MONTPELIER — Try to find a business owner who supports implementing a local sales tax in Montpelier; it’s not easy.
The only retailer who seemed to come out in favor of the local sales tax was Knayte Lander, manager at Buch Spieler Music on Langdon Street.
“I don’t think an increase from 6 (percent) to 7 percent is going to drive people away,” he said.
If someone buys a CD for $6, Lander asked, does it matter if they pay 36 cents or 42 cents in sales tax?
Ultimately, that’s the question for Montpelier voters on March 6 on Town Meeting Day: Shall voters agree to implement two local option taxes by approving two separate ballot items.

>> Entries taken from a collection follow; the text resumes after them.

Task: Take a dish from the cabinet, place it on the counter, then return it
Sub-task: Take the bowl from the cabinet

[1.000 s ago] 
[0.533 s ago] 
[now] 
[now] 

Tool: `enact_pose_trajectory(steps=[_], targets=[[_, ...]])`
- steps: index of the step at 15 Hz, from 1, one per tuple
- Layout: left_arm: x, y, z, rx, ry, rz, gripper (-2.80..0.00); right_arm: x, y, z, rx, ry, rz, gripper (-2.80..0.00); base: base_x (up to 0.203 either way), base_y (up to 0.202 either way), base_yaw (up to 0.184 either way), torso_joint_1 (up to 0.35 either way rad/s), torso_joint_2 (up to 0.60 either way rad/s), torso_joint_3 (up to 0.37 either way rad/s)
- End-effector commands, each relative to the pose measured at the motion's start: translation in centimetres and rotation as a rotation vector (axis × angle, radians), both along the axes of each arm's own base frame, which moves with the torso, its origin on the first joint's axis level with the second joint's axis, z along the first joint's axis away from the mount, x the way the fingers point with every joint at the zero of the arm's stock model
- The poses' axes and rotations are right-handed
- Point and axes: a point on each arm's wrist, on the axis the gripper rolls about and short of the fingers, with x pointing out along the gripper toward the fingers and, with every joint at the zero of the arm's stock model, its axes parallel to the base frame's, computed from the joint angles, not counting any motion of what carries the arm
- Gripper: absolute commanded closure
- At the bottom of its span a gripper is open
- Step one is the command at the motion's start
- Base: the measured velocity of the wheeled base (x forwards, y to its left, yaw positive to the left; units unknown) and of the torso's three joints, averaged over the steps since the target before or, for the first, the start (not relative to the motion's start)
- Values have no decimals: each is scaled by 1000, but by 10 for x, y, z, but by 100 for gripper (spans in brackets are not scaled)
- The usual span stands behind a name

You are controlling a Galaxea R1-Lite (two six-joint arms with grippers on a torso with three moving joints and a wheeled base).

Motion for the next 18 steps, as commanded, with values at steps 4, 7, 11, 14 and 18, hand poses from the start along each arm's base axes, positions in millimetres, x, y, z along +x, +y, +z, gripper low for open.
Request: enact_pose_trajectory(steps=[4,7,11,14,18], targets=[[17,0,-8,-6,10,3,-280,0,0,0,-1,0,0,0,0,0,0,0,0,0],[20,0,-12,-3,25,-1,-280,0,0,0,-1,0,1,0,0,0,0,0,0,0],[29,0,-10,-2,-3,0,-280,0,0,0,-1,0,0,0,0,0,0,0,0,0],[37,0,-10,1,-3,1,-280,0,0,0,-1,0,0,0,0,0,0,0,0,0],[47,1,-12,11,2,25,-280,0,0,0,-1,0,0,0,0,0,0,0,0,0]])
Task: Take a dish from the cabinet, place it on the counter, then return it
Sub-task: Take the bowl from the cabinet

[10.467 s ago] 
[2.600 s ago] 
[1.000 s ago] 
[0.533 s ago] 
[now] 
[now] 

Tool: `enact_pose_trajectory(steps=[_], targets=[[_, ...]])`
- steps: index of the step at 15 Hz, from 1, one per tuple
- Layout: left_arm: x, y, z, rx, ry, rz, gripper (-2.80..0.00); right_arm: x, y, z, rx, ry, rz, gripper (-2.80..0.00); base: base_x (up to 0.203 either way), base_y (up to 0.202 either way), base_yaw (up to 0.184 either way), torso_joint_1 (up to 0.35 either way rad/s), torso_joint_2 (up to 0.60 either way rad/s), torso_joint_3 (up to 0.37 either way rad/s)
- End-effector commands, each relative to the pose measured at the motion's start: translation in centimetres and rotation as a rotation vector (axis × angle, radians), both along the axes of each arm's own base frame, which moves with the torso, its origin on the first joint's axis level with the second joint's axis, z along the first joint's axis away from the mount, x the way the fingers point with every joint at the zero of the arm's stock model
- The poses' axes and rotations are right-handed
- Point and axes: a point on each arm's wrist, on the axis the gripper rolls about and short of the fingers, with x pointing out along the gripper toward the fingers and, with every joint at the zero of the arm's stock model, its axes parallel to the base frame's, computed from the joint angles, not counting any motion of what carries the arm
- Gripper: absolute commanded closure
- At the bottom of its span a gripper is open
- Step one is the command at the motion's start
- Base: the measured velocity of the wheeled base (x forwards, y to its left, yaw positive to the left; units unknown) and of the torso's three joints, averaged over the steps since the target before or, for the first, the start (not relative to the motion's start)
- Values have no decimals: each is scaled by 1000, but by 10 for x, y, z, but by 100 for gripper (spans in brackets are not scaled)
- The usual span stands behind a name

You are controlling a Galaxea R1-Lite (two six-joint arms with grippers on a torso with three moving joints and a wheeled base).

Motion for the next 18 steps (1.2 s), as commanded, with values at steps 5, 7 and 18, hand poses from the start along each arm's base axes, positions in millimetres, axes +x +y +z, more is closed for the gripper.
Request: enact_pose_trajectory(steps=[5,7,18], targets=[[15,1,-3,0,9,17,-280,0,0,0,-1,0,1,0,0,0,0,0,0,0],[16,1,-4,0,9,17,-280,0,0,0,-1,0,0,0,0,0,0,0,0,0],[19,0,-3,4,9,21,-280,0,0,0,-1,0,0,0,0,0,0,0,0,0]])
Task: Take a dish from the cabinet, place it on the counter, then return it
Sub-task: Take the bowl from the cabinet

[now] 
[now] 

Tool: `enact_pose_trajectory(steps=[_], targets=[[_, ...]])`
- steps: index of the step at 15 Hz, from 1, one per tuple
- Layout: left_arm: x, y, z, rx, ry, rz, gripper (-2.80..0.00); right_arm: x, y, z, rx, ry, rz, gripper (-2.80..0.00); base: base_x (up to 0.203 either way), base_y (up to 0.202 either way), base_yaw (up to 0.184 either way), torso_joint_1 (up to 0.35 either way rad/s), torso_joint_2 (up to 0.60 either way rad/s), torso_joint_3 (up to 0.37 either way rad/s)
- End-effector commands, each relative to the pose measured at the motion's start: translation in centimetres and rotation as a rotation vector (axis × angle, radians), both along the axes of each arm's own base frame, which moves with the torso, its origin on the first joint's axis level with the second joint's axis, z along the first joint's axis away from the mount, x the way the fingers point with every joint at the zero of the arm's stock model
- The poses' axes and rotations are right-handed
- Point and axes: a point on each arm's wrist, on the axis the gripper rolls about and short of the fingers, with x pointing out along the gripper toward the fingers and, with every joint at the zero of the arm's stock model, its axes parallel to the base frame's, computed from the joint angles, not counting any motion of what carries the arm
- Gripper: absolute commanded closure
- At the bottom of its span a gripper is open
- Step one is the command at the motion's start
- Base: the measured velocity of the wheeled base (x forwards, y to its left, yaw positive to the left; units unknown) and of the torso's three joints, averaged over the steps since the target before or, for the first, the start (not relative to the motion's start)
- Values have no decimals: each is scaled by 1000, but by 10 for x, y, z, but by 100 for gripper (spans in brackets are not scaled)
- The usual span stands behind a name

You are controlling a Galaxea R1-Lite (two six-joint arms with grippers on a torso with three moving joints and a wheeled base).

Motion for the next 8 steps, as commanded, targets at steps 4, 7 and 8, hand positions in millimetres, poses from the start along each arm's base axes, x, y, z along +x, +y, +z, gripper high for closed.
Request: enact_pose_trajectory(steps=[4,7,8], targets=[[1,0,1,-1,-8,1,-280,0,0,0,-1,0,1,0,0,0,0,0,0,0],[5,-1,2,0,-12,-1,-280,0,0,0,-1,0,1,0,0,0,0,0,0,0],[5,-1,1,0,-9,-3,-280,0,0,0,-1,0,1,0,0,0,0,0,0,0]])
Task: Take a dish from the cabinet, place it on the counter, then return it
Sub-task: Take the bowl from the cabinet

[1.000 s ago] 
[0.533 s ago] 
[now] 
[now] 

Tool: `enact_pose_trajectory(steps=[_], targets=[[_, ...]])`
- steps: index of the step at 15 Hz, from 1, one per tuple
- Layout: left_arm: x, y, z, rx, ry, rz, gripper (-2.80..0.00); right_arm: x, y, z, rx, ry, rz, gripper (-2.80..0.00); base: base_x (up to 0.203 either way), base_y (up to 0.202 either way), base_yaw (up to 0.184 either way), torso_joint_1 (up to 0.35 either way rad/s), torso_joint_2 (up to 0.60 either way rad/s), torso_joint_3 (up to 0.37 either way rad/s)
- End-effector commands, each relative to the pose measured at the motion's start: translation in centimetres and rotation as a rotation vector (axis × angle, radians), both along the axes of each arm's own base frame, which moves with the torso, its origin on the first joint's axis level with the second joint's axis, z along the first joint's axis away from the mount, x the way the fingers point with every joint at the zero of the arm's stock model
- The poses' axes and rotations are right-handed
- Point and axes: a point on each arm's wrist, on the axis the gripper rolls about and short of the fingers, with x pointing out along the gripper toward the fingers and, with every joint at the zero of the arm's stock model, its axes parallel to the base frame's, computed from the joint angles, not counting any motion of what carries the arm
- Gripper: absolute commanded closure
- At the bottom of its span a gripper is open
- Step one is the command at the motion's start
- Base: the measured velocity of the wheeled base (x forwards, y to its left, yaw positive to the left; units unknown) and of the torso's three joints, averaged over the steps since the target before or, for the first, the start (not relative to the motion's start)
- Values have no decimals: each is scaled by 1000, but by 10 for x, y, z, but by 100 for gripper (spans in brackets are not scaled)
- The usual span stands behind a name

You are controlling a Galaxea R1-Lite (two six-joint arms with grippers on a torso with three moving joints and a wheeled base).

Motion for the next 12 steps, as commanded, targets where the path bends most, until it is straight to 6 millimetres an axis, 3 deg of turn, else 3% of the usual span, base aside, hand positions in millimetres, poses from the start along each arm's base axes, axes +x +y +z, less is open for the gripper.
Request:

One ballot item is a local sales tax of 1 percent added to all retail sales. That’s in addition to the Vermont state sales tax of 6 percent.
The other ballot item is to create a 1 percent tax on rooms, meals and alcohol. Vermont currently has a state tax on rooms and meals of 9 percent; and on alcohol, it’s 10 percent.
“I’m against the idea of making property taxes higher,” Lander said.
That’s the rationale behind the local option sales tax, spearheaded by outgoing Montpelier Mayor Mary Hooper.
Her argument has been that it’s unfair to keep taxing Montpelier property owners with ever-increasing property taxes, while the thousands of people who eat, shop and drink in Montpelier every day — but don’t live here — and, thus, don’t pay anything toward the police, fire and other city services.
Lander clearly is the minority of business professionals who support the 1 percent local sales tax.
Up and down Montpelier’s streets on Monday, the drumbeat was the same.